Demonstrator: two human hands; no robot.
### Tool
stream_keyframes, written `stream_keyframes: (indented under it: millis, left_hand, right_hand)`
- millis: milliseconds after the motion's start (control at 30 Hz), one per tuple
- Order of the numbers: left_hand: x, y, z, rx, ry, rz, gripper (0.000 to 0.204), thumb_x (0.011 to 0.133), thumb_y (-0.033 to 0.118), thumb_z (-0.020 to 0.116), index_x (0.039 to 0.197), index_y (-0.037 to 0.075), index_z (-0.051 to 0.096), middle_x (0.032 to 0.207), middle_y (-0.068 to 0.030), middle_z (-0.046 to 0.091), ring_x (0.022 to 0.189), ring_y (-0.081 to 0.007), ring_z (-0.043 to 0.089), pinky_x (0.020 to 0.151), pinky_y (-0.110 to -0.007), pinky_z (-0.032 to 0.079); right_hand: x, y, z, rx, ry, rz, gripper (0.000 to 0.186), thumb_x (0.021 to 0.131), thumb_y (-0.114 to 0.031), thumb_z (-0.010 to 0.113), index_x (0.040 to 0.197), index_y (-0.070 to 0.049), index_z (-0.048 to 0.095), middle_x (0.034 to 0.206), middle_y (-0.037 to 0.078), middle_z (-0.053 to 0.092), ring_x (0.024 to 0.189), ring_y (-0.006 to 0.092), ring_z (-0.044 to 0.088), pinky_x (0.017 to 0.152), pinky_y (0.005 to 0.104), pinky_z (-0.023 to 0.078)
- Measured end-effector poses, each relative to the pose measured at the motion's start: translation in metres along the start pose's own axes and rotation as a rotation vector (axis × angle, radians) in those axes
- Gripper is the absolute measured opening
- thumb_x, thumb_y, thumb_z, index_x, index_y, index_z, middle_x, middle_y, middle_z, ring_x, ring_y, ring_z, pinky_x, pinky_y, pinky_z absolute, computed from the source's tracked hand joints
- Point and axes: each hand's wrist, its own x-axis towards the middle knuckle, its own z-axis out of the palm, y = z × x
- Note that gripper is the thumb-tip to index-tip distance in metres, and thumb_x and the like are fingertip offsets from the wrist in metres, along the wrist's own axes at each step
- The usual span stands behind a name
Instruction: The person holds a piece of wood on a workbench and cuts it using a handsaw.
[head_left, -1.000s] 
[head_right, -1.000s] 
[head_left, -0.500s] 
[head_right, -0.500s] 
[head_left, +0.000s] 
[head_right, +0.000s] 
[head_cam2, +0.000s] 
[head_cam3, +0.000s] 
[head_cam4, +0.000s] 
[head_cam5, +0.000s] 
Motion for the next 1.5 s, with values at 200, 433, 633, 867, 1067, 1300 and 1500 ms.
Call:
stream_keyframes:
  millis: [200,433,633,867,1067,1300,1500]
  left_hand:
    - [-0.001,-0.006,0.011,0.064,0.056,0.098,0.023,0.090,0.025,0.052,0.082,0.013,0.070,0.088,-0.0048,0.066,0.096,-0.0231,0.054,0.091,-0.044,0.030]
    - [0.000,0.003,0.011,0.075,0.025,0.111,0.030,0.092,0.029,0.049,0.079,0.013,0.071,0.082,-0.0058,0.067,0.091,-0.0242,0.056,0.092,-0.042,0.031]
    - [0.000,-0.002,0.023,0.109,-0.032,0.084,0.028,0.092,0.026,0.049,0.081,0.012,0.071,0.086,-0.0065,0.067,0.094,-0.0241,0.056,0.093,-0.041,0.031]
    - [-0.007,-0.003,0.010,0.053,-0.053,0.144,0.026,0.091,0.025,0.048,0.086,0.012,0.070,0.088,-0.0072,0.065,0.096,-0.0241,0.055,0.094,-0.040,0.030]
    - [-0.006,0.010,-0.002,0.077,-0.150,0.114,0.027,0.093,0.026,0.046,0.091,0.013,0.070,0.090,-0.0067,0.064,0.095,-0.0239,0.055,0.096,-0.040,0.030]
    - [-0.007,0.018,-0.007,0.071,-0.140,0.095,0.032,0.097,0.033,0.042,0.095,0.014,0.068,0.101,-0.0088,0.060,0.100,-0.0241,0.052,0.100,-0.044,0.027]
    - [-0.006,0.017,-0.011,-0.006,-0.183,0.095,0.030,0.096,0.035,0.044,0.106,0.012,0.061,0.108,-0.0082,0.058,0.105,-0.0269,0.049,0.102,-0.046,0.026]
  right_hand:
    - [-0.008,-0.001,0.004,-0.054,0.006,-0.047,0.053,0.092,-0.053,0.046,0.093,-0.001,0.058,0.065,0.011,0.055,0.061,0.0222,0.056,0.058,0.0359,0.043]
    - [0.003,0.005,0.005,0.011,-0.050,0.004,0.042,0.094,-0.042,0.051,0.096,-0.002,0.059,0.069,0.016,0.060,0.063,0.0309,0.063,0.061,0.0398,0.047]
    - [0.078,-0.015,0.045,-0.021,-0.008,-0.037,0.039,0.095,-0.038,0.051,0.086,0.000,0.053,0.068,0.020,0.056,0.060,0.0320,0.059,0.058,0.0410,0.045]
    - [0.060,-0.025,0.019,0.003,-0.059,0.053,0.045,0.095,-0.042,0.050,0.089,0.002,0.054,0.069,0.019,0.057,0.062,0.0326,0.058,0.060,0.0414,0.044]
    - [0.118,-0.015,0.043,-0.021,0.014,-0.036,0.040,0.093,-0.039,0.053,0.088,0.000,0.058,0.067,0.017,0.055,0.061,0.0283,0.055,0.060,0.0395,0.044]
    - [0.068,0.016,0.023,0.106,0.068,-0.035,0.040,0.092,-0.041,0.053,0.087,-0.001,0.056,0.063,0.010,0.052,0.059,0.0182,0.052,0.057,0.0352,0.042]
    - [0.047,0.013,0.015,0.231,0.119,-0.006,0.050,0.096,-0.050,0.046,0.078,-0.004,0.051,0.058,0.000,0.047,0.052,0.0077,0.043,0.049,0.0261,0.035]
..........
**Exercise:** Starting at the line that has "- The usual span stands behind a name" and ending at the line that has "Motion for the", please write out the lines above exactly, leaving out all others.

**Answer to this problem:**
- The usual span stands behind a name
Instruction: The person holds a piece of wood on a workbench and cuts it using a handsaw.
[head_left, -1.000s] 
[head_right, -1.000s] 
[head_left, -0.500s] 
[head_right, -0.500s] 
[head_left, +0.000s] 
[head_right, +0.000s] 
[head_cam2, +0.000s] 
[head_cam3, +0.000s] 
[head_cam4, +0.000s] 
[head_cam5, +0.000s] 
Motion for the next 1.5 s, with values at 200, 433, 633, 867, 1067, 1300 and 1500 ms.

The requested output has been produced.